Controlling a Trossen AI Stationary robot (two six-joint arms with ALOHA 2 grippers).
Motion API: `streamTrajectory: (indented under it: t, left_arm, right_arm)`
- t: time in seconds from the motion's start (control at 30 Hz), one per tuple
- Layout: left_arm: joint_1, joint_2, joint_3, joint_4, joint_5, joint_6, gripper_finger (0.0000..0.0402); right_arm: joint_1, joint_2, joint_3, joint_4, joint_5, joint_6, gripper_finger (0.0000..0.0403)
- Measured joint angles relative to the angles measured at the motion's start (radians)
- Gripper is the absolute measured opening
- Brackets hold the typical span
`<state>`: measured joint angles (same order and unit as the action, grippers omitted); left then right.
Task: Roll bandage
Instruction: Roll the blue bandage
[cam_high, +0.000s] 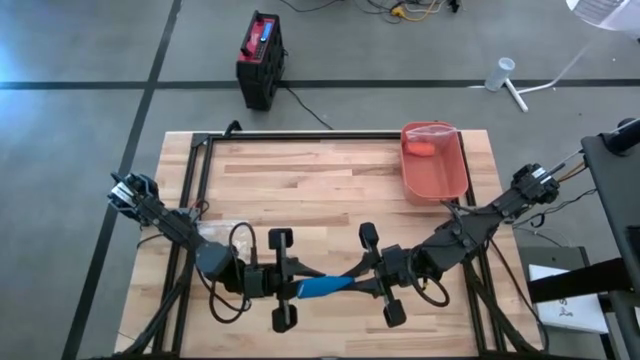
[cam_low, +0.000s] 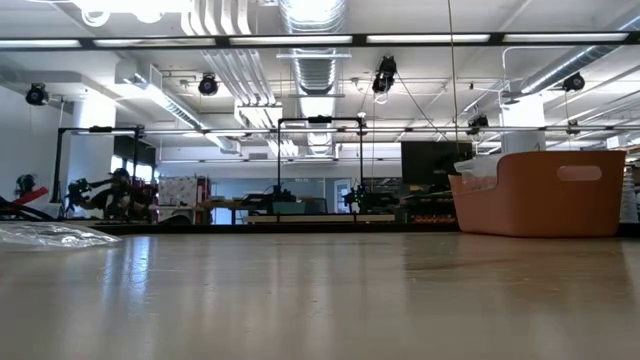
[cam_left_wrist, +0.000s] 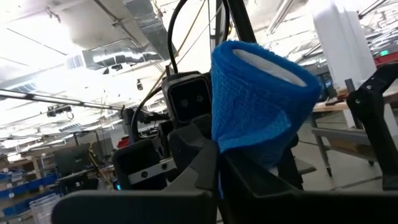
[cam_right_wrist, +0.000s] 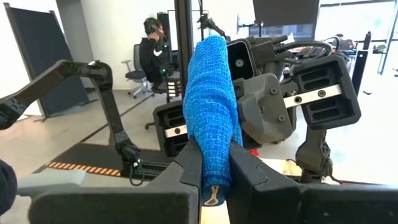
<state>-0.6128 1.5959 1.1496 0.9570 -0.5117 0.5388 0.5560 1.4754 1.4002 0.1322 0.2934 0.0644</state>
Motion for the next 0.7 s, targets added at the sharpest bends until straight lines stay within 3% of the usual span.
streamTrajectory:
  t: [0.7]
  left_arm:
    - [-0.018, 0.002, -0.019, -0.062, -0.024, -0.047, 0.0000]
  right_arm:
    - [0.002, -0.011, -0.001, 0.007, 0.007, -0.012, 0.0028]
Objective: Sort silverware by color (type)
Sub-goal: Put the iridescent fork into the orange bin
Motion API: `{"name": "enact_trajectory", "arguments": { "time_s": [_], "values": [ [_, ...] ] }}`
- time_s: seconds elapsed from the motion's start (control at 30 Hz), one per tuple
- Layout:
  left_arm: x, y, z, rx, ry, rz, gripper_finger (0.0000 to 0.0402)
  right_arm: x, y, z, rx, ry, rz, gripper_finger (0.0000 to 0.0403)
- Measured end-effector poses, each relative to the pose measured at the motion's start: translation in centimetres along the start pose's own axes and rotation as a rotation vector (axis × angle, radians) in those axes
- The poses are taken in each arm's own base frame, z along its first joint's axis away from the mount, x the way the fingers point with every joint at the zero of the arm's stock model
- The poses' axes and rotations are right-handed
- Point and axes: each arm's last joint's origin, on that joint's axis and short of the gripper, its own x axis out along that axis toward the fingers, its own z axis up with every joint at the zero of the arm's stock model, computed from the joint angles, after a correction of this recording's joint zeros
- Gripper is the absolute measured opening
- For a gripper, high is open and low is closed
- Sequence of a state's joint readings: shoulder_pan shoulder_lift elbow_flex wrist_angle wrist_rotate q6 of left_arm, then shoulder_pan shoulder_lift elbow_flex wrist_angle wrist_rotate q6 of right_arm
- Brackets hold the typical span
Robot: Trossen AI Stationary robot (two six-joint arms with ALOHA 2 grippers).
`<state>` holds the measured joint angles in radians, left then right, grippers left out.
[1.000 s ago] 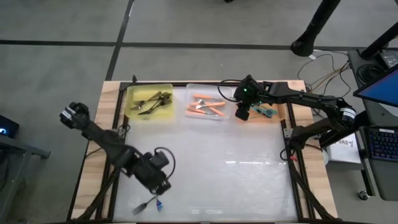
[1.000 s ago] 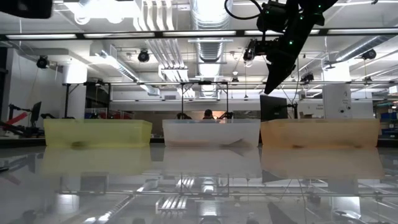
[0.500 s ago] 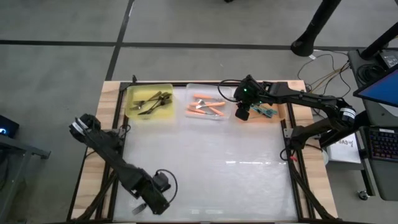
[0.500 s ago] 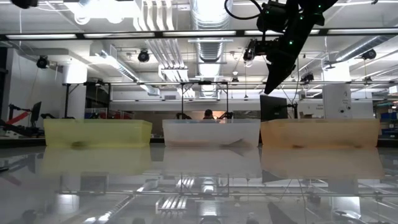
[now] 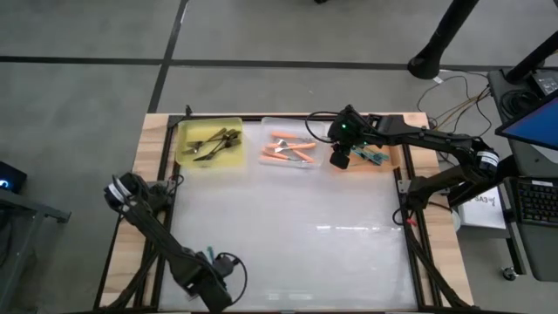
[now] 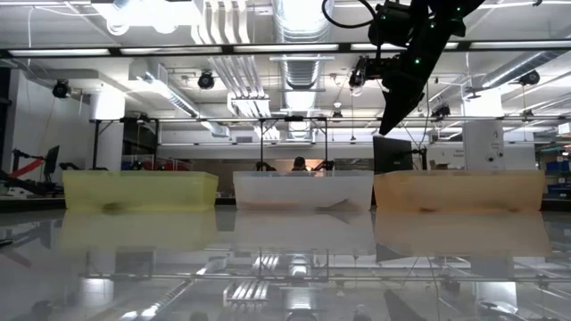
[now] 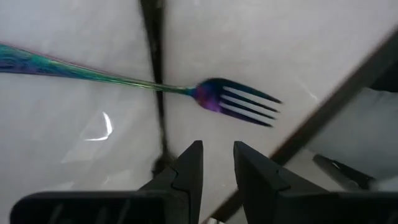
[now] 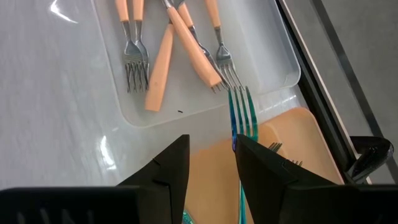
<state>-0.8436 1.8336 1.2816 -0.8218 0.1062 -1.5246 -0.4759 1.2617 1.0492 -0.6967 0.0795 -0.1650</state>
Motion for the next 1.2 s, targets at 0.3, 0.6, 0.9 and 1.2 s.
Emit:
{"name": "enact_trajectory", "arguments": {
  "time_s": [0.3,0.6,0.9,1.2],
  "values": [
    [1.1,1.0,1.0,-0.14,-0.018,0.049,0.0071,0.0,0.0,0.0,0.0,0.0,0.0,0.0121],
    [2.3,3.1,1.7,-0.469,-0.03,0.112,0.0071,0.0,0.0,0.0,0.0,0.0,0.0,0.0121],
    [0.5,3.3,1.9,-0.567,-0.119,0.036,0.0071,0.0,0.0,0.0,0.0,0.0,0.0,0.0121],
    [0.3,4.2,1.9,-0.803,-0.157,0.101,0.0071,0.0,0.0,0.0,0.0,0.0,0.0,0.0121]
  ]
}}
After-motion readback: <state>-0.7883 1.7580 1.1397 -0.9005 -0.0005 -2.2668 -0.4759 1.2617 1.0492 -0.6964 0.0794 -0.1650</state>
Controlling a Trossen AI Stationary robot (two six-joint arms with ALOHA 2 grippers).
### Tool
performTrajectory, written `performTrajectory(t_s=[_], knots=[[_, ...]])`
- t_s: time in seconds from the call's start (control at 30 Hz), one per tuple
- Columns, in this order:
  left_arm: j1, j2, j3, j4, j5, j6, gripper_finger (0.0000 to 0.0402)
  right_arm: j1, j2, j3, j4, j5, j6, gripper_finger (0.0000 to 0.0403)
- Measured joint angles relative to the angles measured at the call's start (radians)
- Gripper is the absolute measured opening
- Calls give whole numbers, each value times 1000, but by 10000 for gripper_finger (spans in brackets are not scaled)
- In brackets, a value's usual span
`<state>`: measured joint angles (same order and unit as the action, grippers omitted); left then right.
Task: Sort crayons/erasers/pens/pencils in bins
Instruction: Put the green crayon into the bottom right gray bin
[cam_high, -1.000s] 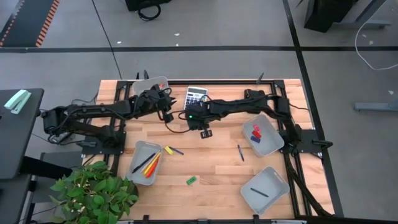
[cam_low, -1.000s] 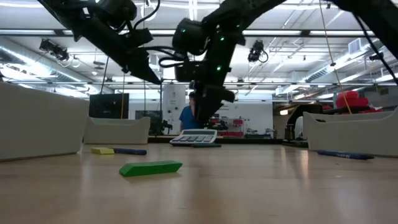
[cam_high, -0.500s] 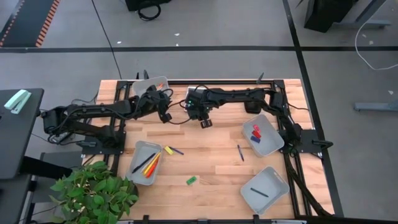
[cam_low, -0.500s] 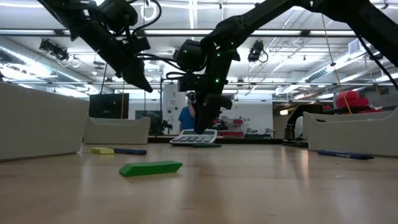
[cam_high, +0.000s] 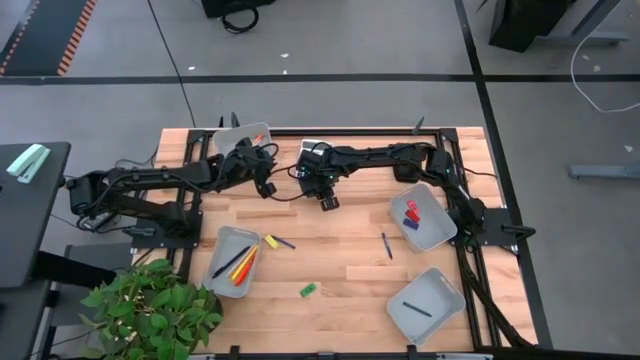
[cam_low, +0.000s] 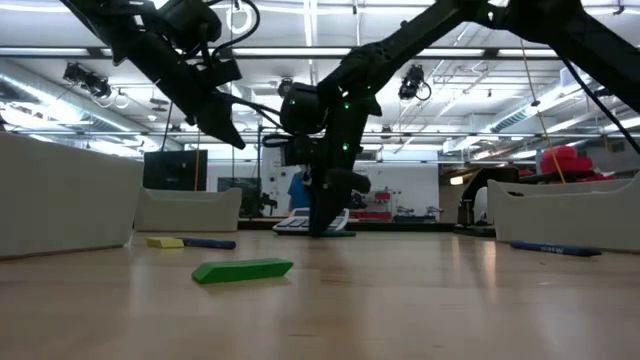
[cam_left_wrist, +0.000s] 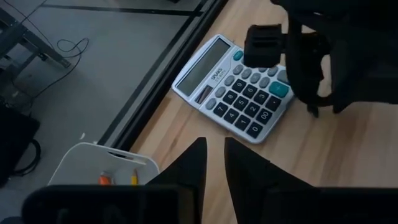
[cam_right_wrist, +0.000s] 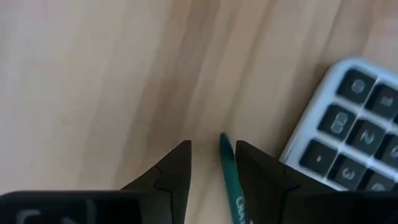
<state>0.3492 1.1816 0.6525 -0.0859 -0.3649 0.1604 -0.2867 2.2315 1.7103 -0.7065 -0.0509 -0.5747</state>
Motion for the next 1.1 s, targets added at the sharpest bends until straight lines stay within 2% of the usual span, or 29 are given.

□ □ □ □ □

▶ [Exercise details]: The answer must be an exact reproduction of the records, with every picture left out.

▶ [Answer section]:
Controlling a Trossen AI Stationary robot (two six-joint arms with ALOHA 2 grippers).
Motion API: `streamTrajectory: (indented under it: t, left_arm, right_arm)`
- t: time in seconds from the motion's start (control at 30 Hz), one per tuple
- Layout: left_arm: joint_1, joint_2, joint_3, joint_4, joint_5, joint_6, gripper_finger (0.0000..0.0402); right_arm: joint_1, joint_2, joint_3, joint_4, joint_5, joint_6, gripper_finger (0.0000..0.0403)
- Measured joint angles relative to the angles measured at the motion's start (radians)
- Gripper is the absolute measured opening
- Brackets hold the typical span
`<state>`: measured joint angles (same order and unit as the action, grippers omitted); left then right.
Task: Roll bandage
Instruction: Roll the blue bandage
[cam_high, +0.000s] 
[cam_low, +0.000s] 
[cam_left_wrist, +0.000s] 
[cam_right_wrist, +0.000s] 
<state>-0.6128 1.5959 1.1496 0.9570 -0.5117 0.5388 0.5560 1.4754 1.4002 0.1322 0.2934 0.0644</state>
Motion for the next 0.7 s, targets added at the sharpest bends until straight lines stay within 3% of the usual span.
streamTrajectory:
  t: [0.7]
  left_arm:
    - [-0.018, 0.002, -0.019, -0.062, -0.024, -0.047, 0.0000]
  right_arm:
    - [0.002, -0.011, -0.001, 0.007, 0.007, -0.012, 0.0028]
Objective: Sort silverware by color (type)
Sub-goal: Put the iridescent fork into the orange bin
Motion API: `{"name": "enact_trajectory", "arguments": { "time_s": [_], "values": [ [_, ...] ] }}`
- time_s: seconds elapsed from the motion's start (control at 30 Hz), one per tuple
- Layout:
  left_arm: x, y, z, rx, ry, rz, gripper_finger (0.0000 to 0.0402)
  right_arm: x, y, z, rx, ry, rz, gripper_finger (0.0000 to 0.0403)
- Measured end-effector poses, each relative to the pose measured at the motion's start: translation in centimetres along the start pose's own axes and rotation as a rotation vector (axis × angle, radians) in those axes
- The poses are taken in each arm's own base frame, z along its first joint's axis away from the mount, x the way the fingers point with every joint at the zero of the arm's stock model
- The poses' axes and rotations are right-handed
- Point and axes: each arm's last joint's origin, on that joint's axis and short of the gripper, its own x axis out along that axis toward the fingers, its own z axis up with every joint at the zero of the arm's stock model, computed from the joint angles, after a correction of this recording's joint zeros
- Gripper is the absolute measured opening
- For a gripper, high is open and low is closed
- Sequence of a state's joint readings: shoulder_pan shoulder_lift elbow_flex wrist_angle wrist_rotate q6 of left_arm, then shoulder_pan shoulder_lift elbow_flex wrist_angle wrist_rotate q6 of right_arm
- Brackets hold the typical span
Robot: Trossen AI Stationary robot (two six-joint arms with ALOHA 2 grippers).
`<state>` holds the measured joint angles in radians, left then right, grippers left out.
[1.000 s ago] 
[1.000 s ago] 
[0.500 s ago] 
[0.500 s ago] 
[now] 
[now] 
[now] 
[now] 
<state>-0.8436 1.8336 1.2816 -0.8218 0.1062 -1.5246 -0.4759 1.2617 1.0492 -0.6967 0.0795 -0.1650</state>
Motion for the next 1.2 s, targets at 0.3, 0.6, 0.9 and 1.2 s.
Emit:
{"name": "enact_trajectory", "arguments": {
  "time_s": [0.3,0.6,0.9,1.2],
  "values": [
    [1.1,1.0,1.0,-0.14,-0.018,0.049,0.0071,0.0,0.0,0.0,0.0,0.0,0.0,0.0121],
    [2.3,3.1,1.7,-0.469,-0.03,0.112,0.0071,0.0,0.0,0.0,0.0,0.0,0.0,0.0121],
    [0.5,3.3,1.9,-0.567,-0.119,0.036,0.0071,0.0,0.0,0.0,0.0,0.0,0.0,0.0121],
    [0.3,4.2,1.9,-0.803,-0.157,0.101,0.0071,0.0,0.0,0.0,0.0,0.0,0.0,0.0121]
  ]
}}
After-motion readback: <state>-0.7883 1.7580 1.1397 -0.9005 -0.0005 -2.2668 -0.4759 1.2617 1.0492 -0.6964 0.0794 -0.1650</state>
Controlling a Trossen AI Stationary robot (two six-joint arms with ALOHA 2 grippers).
### Tool
performTrajectory, written `performTrajectory(t_s=[_], knots=[[_, ...]])`
- t_s: time in seconds from the call's start (control at 30 Hz), one per tuple
- Columns, in this order:
  left_arm: j1, j2, j3, j4, j5, j6, gripper_finger (0.0000 to 0.0402)
  right_arm: j1, j2, j3, j4, j5, j6, gripper_finger (0.0000 to 0.0403)
- Measured joint angles relative to the angles measured at the call's start (radians)
- Gripper is the absolute measured opening
- Calls give whole numbers, each value times 1000, but by 10000 for gripper_finger (spans in brackets are not scaled)
- In brackets, a value's usual span
`<state>`: measured joint angles (same order and unit as the action, grippers omitted); left then right.
Task: Sort crayons/erasers/pens/pencils in bins
Instruction: Put the green crayon into the bottom right gray bin
[cam_high, -1.000s] 
[cam_low, -1.000s] 
[cam_high, -0.500s] 
[cam_low, -0.500s] 
[cam_high, +0.000s] 
[cam_low, +0.000s] 
[cam_left_wrist, +0.000s] 
[cam_right_wrist, +0.000s] 
<state>0.3492 1.1816 0.6525 -0.0859 -0.3649 0.1604 -0.2867 2.2315 1.7103 -0.7065 -0.0509 -0.5747</state>
Motion for the next 1.1 s, targets added at the sharpest bends until straight lines stay within 2% of the usual span, or 29 are given.

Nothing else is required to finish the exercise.